▶ **Task brief**
A complete answer lists every line of the entries below where the string "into" appears.
────────
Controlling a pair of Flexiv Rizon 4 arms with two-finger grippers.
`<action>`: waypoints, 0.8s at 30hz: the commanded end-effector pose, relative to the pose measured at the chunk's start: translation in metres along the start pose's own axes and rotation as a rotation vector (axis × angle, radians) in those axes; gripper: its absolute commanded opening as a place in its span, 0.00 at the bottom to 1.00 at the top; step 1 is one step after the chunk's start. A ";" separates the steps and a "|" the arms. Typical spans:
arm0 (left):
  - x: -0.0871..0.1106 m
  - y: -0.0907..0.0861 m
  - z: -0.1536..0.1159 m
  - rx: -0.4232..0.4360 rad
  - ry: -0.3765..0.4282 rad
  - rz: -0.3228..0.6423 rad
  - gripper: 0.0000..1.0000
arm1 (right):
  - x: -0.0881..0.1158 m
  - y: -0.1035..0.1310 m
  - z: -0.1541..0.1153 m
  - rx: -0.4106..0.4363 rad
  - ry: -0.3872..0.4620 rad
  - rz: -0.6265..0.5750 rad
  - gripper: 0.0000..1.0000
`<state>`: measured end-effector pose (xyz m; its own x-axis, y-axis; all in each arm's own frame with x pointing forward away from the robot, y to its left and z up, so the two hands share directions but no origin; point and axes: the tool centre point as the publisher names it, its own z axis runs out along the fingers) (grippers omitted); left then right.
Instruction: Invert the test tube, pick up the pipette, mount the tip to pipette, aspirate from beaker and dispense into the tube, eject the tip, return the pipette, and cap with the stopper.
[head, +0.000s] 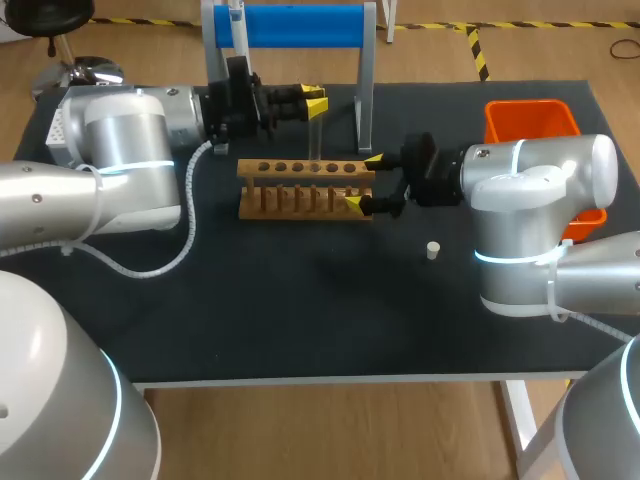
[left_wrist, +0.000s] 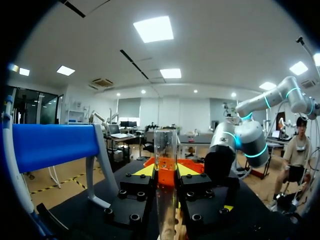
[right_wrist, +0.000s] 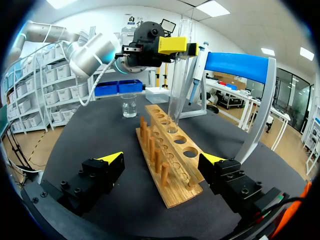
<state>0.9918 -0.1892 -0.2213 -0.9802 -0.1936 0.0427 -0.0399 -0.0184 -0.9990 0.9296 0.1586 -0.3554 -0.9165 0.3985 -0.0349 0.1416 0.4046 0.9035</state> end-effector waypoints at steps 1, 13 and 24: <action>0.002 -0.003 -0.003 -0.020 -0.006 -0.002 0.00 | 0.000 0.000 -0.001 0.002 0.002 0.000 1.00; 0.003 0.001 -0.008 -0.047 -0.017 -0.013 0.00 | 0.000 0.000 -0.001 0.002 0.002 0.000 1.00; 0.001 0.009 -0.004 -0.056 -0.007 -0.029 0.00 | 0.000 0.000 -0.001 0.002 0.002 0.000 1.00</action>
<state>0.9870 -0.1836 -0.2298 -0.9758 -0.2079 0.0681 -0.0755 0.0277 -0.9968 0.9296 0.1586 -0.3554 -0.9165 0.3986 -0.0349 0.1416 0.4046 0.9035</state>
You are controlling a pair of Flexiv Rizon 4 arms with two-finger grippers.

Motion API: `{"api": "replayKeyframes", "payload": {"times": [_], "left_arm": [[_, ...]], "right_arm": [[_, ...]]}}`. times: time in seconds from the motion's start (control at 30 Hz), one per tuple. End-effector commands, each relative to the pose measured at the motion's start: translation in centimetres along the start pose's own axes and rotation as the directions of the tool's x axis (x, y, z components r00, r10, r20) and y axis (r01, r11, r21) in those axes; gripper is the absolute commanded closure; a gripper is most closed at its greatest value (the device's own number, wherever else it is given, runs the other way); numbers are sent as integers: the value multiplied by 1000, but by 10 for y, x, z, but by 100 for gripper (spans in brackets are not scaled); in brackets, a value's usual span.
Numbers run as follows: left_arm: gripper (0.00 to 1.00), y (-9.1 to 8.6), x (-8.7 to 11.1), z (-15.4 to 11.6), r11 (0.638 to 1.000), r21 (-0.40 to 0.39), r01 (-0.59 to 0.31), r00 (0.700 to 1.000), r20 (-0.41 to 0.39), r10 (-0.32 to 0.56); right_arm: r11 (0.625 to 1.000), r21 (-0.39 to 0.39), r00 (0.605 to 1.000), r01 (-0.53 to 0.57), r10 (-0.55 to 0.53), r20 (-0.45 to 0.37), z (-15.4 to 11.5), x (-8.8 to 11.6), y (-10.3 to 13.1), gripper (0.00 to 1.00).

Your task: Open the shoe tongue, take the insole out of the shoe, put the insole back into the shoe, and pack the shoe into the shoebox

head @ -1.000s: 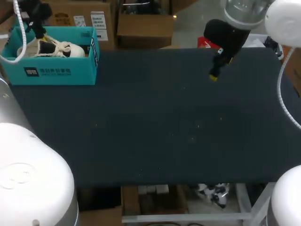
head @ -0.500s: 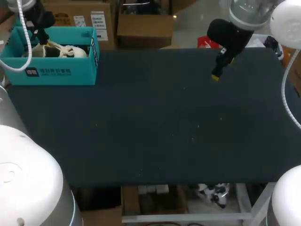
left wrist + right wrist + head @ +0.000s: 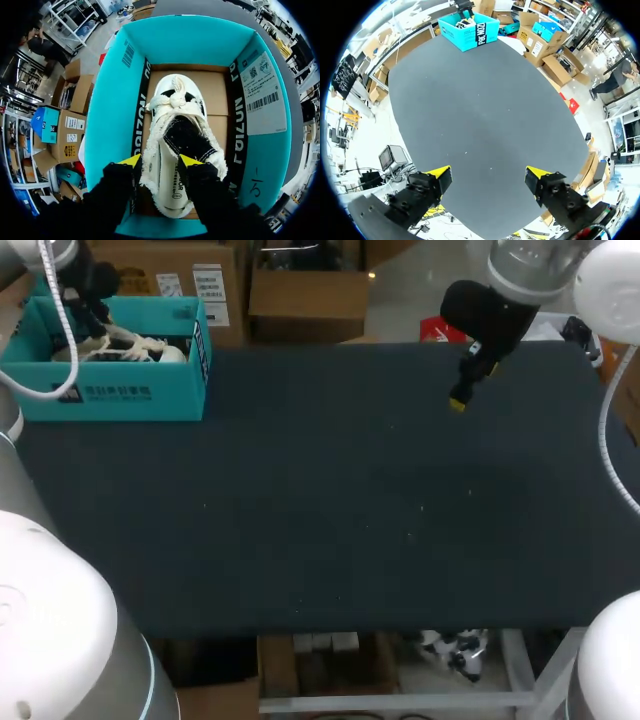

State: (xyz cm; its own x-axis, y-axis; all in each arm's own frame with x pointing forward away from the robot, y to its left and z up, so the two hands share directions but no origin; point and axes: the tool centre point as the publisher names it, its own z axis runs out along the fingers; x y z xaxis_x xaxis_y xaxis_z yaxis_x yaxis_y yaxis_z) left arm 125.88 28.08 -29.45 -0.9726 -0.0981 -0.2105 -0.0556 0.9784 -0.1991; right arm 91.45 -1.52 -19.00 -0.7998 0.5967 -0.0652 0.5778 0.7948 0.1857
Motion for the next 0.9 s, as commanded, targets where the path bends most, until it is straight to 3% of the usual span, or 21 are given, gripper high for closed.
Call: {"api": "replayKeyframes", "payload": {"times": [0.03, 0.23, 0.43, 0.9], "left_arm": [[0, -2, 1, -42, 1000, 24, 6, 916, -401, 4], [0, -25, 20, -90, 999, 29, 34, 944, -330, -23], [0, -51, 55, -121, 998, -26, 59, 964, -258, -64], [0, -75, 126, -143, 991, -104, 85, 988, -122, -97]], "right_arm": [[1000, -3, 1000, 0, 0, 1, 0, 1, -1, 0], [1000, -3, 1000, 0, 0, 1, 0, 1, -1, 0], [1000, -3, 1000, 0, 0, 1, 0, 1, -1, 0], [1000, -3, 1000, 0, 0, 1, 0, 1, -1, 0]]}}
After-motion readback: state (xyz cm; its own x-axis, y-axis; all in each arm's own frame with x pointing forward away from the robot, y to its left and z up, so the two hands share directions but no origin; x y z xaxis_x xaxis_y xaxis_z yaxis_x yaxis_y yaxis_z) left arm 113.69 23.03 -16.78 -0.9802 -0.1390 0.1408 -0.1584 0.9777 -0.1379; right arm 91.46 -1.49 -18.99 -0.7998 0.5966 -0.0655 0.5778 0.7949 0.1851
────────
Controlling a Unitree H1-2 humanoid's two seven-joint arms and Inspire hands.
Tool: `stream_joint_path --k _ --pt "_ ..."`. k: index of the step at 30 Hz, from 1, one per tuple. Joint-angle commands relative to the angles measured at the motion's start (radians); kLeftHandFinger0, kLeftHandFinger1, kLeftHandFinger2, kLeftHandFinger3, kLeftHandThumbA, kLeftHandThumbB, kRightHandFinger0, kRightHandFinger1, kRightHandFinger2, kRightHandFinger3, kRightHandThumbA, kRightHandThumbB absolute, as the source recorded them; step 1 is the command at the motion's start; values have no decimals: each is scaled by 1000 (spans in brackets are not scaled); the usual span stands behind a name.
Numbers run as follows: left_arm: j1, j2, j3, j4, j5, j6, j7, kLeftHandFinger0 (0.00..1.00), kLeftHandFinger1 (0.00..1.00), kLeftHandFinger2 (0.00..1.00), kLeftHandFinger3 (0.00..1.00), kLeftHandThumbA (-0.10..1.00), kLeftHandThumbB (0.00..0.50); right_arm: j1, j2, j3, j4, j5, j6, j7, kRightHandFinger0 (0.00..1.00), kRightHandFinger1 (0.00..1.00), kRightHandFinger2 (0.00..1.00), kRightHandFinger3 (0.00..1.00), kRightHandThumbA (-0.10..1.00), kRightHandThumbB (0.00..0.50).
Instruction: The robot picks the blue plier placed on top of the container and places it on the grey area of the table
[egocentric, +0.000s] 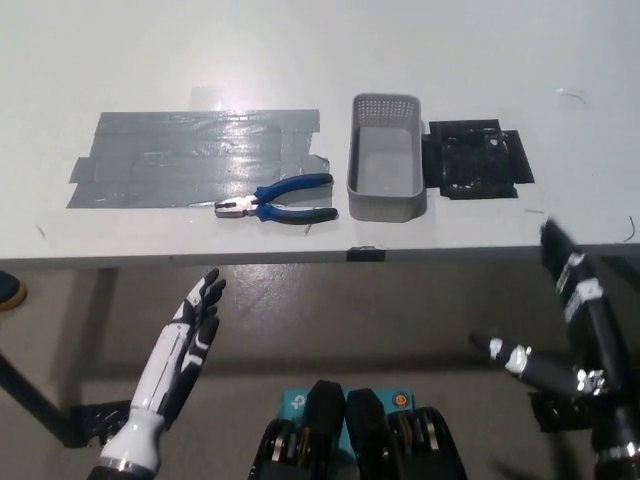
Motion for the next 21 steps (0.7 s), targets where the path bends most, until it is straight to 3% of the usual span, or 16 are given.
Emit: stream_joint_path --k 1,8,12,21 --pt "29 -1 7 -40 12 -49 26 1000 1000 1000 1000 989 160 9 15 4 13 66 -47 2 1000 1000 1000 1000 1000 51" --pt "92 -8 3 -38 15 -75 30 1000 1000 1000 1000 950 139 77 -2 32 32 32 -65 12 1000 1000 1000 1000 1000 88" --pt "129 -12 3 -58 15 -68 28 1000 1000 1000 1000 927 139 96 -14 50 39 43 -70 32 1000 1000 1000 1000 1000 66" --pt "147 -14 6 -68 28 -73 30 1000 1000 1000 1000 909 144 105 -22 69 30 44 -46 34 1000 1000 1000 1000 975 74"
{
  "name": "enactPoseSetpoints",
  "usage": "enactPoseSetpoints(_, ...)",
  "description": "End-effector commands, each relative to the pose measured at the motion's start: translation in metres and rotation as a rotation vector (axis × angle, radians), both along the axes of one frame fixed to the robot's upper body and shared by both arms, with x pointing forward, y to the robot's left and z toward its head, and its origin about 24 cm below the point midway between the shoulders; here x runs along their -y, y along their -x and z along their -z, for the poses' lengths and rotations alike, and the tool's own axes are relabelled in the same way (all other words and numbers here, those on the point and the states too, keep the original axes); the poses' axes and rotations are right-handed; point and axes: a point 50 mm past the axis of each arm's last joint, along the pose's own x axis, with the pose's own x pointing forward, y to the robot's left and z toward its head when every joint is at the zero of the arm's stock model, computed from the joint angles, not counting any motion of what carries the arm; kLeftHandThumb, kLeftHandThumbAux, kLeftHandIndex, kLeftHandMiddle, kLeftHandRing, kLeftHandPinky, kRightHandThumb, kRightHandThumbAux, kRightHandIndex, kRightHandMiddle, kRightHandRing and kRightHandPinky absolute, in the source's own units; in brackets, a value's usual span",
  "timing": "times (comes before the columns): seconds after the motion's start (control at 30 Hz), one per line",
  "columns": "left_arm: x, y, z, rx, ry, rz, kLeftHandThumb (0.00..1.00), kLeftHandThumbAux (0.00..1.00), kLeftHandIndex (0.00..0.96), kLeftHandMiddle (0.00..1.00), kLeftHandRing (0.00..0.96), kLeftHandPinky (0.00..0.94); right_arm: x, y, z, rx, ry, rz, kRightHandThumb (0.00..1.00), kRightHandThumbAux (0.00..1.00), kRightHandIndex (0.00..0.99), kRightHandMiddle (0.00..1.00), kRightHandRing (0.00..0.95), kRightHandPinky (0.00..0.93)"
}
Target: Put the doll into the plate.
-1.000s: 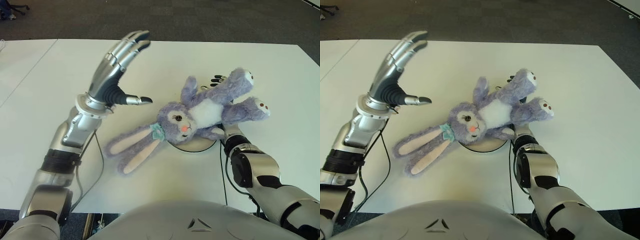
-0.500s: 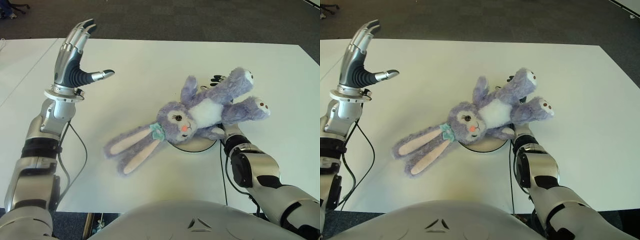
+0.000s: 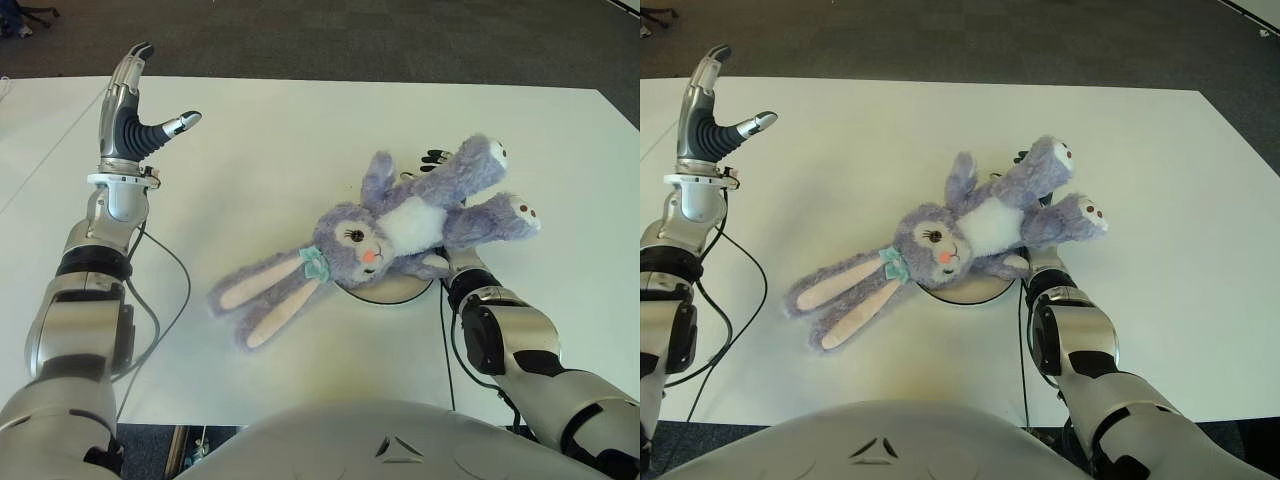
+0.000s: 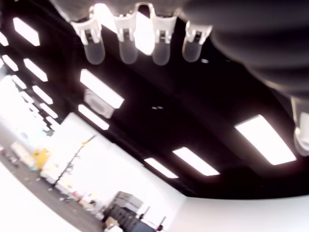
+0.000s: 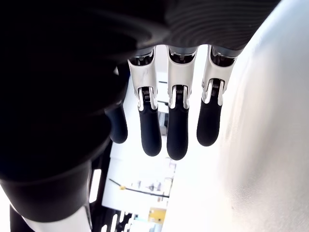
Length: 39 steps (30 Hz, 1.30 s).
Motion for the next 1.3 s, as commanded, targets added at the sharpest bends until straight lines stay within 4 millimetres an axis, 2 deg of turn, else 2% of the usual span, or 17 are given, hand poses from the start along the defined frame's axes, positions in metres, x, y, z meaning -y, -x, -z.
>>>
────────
▶ **The completed task**
Instruction: Invert the test tube, pick up the pipette, mount the tip to pipette, aspirate from beaker and dispense into the tube, eject the tip, return the pipette, and cap with the stopper.
Your task: Open the shoe tongue, take the insole out of the shoe, put the insole back into the shoe, and pack the shoe into the shoebox
Target: Put the doll into the plate.

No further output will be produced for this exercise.